The raw HPLC chromatographic data of the 24 samples were converted into AIA format files for further processing. All of these files were imported into the Similarity Evaluation System for Traditional Chinese Medicine Chromatographic Fingerprinting (Version 2004 A; Committee for the Pharmacopoeia of PR China). One sample was randomly selected to generate the template. Other samples were performed multipoint correction and automatic match to generate a fingerprint that represented the characteristic mode. The similarities of every HPLC fingerprint were calculated based on the reference fingerprint. For further analysis, the peak areas of all common peaks were calculated simultaneously and exported as an excel file for further statistical analysis including PCA, HCA, and OPLS‐DA.

Multivariate analyses of PCA, HCA, and OPLS‐DA were performed using the SIMCA‐P version 14.1 software (Umetrics) to evaluate relationships on the basis of similarities or differences between groups of fingerprint data. Unit‐variance scaling was applied in data preprocessing for both PCA and OPLS‐DA.

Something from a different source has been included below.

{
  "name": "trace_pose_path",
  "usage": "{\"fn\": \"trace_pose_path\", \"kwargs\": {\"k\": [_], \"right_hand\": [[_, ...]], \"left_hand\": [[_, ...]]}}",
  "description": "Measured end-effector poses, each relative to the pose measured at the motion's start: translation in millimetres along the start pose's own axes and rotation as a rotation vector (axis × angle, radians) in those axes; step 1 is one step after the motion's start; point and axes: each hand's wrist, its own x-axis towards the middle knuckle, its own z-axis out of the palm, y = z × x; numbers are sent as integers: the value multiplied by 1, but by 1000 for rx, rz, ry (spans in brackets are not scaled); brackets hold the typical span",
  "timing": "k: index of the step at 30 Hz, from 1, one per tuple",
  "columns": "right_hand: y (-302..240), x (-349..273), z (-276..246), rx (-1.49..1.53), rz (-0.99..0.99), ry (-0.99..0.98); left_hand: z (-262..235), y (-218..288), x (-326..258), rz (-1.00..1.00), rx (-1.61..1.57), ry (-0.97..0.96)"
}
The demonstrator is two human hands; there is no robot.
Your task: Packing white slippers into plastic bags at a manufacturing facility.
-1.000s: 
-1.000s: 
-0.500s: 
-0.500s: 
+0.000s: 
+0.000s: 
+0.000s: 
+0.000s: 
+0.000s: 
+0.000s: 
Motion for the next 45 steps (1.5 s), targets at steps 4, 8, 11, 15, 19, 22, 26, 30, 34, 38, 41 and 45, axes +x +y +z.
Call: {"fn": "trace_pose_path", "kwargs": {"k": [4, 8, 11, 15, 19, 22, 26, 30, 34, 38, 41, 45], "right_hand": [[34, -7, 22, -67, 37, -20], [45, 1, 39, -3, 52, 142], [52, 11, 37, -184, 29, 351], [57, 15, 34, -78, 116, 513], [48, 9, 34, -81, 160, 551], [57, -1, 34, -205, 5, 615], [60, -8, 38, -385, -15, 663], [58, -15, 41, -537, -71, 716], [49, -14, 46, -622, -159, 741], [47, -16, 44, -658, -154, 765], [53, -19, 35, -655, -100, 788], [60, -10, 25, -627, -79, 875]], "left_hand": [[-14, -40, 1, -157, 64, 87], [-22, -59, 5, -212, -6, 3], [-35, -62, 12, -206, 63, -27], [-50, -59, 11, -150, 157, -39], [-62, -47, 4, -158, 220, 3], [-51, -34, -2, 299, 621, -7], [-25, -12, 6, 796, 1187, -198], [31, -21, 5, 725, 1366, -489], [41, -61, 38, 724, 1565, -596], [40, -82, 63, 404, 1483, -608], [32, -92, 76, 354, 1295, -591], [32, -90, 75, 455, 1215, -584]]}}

PCA, an unsupervised pattern recognition pattern, reduced the dimension of the data matrix and converted the original variables into new independent variable called principal components (PCs) (Albu et al., 2015). It revealed the interrelationships between different variables and interpret sample patterns, groupings, similarities, and differences (Xu et al., 2019). R 2 X and Q 2 values were the important parameters of the modeling in PCA. R 2 was a measure of how well the model fitted the data. R 2 X showed how much of the variation in the X variable could be explained by the selected components. Q 2 indicated how well the model predicts new data. PCA result was displayed in the form of score plots. The HCA was performed with SIMCA‐P version 14.1 software (Umetrics, Malmö, Sweden) based on the PCs scores of samples, and distances between samples were calculated using Ward's minimum‐variance method, with results presented as a dendrogram.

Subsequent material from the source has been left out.